Copy, from the material below, every line in which the word "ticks" can be found.
....
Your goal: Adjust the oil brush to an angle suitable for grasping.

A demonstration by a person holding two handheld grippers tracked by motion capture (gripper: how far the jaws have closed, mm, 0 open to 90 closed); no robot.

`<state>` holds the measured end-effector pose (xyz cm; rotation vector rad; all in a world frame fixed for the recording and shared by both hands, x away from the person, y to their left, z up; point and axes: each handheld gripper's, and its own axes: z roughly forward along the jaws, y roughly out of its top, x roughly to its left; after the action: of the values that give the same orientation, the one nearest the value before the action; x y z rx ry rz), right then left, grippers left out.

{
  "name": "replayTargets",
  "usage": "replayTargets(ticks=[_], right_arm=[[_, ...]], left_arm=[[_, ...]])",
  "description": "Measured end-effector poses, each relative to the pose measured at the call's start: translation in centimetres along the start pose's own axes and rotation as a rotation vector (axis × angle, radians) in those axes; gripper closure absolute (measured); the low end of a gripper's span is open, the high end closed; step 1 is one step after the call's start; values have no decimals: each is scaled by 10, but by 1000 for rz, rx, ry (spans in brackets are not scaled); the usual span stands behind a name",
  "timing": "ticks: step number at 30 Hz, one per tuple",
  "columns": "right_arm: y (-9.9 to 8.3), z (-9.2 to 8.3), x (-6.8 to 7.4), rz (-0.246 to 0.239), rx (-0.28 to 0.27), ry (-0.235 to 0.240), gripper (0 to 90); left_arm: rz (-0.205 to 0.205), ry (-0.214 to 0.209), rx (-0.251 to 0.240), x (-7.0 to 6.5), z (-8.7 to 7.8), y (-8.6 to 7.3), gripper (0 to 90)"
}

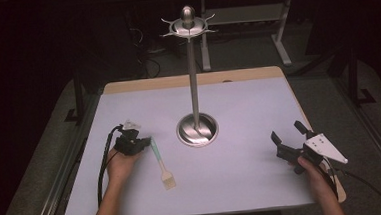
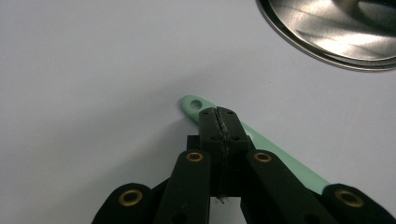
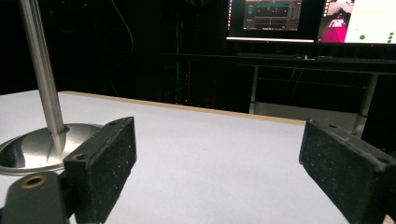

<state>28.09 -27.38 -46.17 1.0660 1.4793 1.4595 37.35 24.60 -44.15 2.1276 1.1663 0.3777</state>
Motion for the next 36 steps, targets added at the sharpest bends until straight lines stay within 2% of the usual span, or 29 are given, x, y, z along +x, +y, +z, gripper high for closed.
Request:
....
Exercise answer
  "usage": "replayTargets(ticks=[_], right_arm=[[_, ...]], left_arm=[[_, ...]])",
  "timing": "ticks: step number at 30 Hz, one per tuple",

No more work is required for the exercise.